1 Corinthiens 1,18 – 2,5

Le regard de l’Agneau

Père Amédée Brunot

Saints et saintes de l’Evangile, p. 81s

 

En ce printemps de l’an 28 qui devait renouveler la face de la terre et le cœur des hommes, André, avec son frère Simon et quelques compagnons des bords du lac, est descendu vers l’embouchure du Jourdain. Posté à l’entrée d’un gué, un prophète, vêtu de poils de chameau, annonce l’approche du Royaume de Dieu et convie les passants et les pèlerins à un baptême de pénitence.

Nos jeunes gens de Galilée se font ses disciples. Ils restent près de lui plusieurs jours : Au milieu de vous se tient quelqu’un que vous ne connaissez pas, celui qui vient après moi. Qui est donc ce Quelqu’un si mystérieux ? Petit à petit, Jean-Baptiste précise : C’est celui qui baptise dans l’Esprit-Saint. Enfin, voici la suprême désignation qui va détacher ces jeunes disciples du Baptiseur et va les mettre définitivement à la suite de celui dont Jean n’a voulu être que le précurseur : Fixant son regard sur Jésus qui passait, Jean dit : Voici l’Agneau de Dieu, celui qui ôte le péché du monde. André était l’un des deux qui, à ce moment-là, se trouvaient auprès du Précurseur.

Pour André, c’est une trouée de lumière dans son âme si ouverte au messianisme de Jean-Baptiste. Avec sa famille et ses compagnons descendus avec lui au Jourdain, il appartenait à ce groupe qu’on appelait les pauvres de Dieu, pour qui le Messie serait davantage un agneau immolé qu’un lion dévorant, un réconciliateur avec Dieu qu’un exterminateur de nations païennes, un ami des humbles qu’un appui des puissants. Comme ces vrais pauvres de Dieu, André vivait dans la méditation et l’attente du mystérieux Serviteur de Dieu, dont Isaïe avait buriné un portrait si poignant. Pour lui, le Messie serait un habitué de la douleur, un innocent mis à mort pour les péchés de tous les autres, le dernier des hommes, le rebut de l’humanité que la souffrance et la mort mèneraient à être ce glorieux Fils de l’homme entrevu par Daniel à la droite de l’Ancien des jours.

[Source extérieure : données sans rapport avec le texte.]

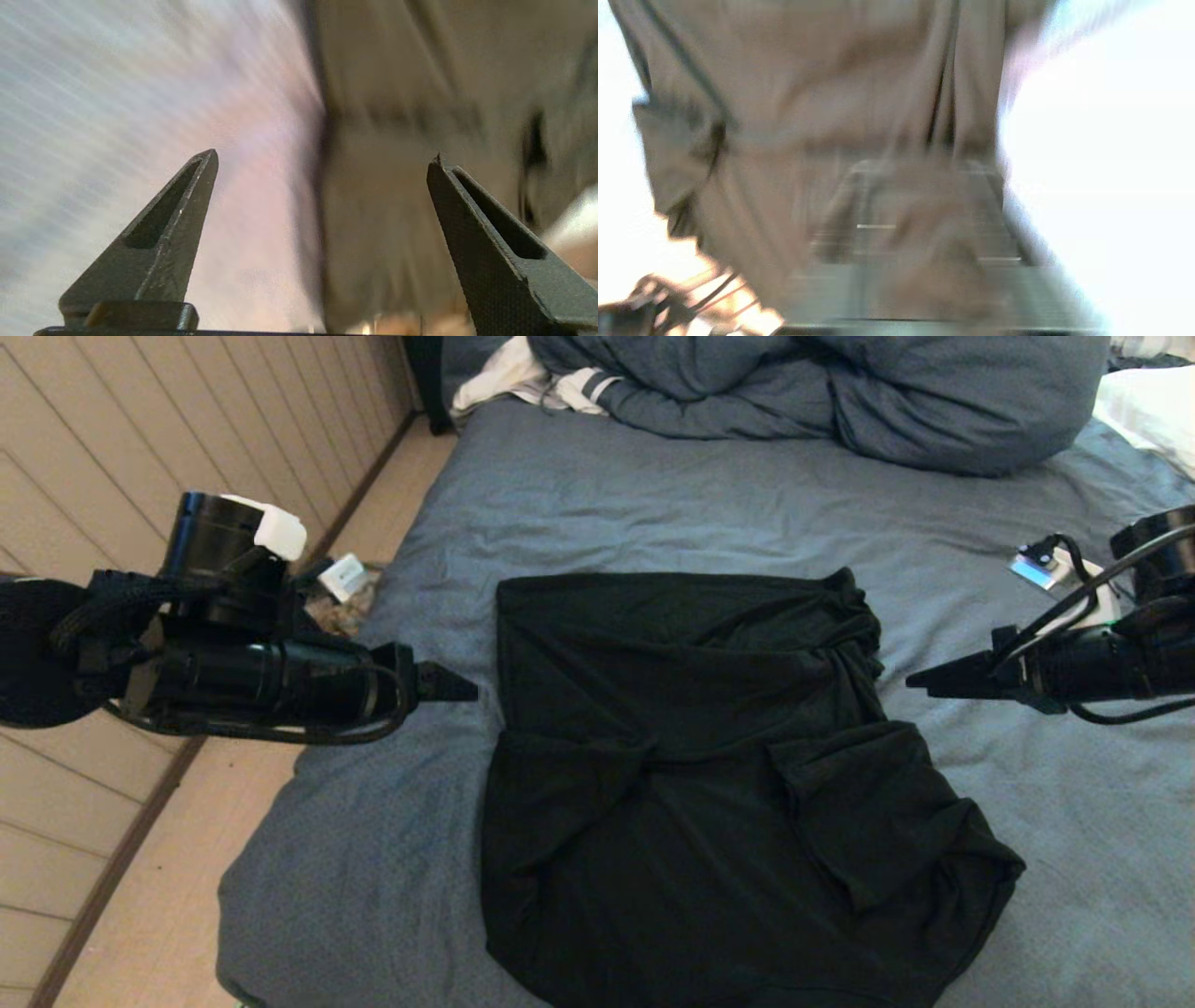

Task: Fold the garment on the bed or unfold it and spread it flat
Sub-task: Fold the black T-shirt

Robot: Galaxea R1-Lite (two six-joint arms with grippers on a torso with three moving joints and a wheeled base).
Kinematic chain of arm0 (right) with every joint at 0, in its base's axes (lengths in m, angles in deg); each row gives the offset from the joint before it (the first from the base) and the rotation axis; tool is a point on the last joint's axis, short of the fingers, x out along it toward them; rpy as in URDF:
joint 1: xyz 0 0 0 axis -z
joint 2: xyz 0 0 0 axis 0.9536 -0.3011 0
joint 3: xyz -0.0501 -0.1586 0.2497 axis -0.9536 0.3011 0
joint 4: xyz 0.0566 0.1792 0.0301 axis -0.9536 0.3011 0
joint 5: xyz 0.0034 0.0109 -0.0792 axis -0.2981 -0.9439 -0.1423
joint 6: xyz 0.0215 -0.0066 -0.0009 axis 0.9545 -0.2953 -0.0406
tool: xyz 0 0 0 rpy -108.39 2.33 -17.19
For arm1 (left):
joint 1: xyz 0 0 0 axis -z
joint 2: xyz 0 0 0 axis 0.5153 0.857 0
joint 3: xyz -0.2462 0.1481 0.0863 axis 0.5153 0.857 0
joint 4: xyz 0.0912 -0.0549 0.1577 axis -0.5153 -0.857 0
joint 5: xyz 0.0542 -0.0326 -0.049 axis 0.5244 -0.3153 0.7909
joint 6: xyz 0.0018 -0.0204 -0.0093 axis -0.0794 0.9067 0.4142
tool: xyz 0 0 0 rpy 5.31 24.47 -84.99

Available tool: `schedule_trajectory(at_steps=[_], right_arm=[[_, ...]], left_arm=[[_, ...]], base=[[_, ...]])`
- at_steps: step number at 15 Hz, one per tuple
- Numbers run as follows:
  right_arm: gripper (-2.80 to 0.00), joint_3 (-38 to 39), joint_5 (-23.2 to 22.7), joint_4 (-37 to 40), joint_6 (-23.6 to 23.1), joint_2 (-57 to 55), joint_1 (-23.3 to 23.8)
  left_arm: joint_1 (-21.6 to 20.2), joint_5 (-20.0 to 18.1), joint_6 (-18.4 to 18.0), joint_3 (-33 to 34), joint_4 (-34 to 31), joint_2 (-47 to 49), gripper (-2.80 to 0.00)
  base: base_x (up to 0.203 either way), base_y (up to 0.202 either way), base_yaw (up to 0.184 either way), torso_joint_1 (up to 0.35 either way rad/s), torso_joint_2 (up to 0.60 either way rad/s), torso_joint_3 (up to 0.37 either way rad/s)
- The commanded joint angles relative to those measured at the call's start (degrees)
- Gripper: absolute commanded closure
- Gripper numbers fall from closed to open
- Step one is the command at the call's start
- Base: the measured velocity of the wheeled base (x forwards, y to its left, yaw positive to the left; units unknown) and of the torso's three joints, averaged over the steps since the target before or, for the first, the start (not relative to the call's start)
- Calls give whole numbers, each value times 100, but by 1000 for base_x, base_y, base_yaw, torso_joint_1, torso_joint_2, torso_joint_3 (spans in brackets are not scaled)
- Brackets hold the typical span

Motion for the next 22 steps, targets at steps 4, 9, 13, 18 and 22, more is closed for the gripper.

Et voici que, d’un coup, ce paysage intérieur encore si obscur, André le voyait s’éclairer et prendre du relief. San doute, des  creux d’ombre resteront, qui ne se dissiperont que dans la grande et définitive lumière pascale, mais déjà, quel spectacle, quelle ivresse ! Cet homme, désigné par le doigt et ce grand bras amaigri de l’anachorète, était le Messie.